Promise of Hunters Ridge by Sarah Barrie


She was going to die.

The sharp blade of the hunting knife had already pierced her throat; a shocking, stinging taunt, nothing more. The burn­ing sensation contrasted with the cold, clammy sheen of fear that suffocated her. The expression on the hideously damaged face just inches from her own resembled that of a wild animal, ready for the kill. The smell of his excitement and body odour flooded her heightened senses, overwhelming the mustiness of the old cabin.

She had to get free.

She sawed at her bound wrists. The more she rubbed, the more she bled. The more she bled, the slipperier the knots became. She was panting, the instinct to survive encompassing her whole being. She couldn’t die like this, tied to a wooden post. Wouldn’t.

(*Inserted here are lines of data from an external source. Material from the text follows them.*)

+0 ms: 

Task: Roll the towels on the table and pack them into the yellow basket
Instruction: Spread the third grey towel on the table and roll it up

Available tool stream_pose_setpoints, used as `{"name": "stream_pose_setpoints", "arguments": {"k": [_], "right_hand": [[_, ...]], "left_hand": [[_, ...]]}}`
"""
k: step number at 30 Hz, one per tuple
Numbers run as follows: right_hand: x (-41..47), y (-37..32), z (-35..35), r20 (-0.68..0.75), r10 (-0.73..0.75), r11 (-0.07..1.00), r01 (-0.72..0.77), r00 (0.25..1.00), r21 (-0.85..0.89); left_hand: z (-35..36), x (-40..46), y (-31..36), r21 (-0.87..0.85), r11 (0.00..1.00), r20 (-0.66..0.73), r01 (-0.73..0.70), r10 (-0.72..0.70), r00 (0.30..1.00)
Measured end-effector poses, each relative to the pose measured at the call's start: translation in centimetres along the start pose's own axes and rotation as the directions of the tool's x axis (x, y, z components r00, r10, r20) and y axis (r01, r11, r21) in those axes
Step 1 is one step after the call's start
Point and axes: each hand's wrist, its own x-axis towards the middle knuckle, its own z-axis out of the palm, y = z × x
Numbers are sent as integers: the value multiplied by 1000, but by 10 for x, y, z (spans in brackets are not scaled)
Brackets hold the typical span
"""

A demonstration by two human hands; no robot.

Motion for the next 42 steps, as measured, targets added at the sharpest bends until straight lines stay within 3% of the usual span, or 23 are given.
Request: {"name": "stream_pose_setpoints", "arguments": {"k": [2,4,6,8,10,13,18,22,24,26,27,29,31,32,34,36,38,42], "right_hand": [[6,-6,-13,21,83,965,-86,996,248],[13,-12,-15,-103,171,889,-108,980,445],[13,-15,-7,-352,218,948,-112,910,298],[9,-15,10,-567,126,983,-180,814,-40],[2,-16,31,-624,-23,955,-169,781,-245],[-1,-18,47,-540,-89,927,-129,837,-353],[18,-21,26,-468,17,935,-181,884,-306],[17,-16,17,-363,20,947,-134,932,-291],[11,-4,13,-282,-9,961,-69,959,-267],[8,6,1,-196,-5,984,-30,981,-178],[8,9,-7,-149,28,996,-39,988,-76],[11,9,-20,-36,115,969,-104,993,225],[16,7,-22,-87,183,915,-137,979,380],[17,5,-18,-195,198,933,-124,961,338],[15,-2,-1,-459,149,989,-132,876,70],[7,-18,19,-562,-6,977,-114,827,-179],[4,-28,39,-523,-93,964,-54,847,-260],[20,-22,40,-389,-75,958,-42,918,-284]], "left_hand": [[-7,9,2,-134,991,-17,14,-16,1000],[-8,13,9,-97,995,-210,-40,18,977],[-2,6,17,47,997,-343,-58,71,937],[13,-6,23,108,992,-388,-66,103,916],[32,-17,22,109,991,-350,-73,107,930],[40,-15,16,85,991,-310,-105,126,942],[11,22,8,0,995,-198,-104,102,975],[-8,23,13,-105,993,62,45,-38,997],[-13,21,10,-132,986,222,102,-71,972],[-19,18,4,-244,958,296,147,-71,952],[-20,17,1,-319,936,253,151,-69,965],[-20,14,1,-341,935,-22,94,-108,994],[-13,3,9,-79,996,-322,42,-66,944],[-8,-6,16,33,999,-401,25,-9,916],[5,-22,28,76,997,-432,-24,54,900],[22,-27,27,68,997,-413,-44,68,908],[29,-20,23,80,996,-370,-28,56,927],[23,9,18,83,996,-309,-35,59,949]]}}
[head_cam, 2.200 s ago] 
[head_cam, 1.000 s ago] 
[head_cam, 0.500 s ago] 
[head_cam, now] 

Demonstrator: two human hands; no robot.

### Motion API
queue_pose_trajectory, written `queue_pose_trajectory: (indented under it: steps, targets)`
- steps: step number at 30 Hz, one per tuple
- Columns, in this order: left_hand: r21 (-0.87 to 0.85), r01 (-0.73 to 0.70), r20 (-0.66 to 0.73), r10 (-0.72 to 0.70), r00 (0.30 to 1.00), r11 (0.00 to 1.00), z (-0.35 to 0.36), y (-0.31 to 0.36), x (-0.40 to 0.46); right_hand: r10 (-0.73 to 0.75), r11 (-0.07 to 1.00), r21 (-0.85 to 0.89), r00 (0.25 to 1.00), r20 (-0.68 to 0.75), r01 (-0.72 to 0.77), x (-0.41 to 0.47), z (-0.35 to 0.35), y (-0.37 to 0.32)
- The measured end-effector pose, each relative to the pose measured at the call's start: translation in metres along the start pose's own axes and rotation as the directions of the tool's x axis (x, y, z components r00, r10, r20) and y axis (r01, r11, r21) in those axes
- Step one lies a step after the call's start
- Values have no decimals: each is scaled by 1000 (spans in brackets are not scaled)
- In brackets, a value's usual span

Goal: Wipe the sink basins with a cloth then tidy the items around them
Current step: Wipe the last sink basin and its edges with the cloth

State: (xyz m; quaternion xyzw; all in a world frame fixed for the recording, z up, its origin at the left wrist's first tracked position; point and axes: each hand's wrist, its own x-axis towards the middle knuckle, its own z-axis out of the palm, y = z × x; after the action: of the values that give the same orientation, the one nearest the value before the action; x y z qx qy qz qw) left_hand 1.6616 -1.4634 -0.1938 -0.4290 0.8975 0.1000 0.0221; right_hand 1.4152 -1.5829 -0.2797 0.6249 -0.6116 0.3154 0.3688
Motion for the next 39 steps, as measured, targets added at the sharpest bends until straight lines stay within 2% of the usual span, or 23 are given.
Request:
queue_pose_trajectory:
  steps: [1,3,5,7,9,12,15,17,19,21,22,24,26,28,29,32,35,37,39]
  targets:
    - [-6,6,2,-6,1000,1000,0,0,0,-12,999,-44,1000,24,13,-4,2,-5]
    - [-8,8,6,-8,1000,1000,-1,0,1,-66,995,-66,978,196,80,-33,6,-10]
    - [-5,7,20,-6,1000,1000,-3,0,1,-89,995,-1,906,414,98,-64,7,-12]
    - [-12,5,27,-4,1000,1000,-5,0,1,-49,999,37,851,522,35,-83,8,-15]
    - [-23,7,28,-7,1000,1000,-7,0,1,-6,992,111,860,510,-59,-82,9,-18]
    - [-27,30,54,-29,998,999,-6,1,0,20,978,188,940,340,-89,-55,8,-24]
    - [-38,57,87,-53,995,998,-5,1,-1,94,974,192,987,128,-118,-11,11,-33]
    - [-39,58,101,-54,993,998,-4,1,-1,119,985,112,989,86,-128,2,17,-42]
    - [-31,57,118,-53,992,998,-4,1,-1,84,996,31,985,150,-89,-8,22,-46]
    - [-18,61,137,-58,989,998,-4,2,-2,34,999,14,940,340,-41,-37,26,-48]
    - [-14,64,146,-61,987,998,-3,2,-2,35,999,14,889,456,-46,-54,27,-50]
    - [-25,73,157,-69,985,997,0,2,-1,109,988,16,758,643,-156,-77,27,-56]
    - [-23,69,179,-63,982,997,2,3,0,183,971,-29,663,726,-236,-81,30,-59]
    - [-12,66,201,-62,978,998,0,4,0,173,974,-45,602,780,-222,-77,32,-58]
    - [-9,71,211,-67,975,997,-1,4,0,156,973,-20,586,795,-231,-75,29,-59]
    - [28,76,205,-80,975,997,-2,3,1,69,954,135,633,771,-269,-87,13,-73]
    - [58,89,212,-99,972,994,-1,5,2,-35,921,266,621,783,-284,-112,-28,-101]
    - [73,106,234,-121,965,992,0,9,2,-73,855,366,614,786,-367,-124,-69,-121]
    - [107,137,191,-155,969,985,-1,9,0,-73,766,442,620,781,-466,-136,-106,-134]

‘I’m gonna hurt ya, Mia,’ the Devil spluttered, his distorted image hovering in front of her as perspiration blurred her vision. He winced as he adjusted the cloth over the wound she’d inflicted to his face moments earlier. ‘Ya almost killed me with my own knife. I reckon you’re the only woman I’ve ever come across that’s got that kinda guts. Shame ya weren’t born with a pair, ya could have made a good hunter.’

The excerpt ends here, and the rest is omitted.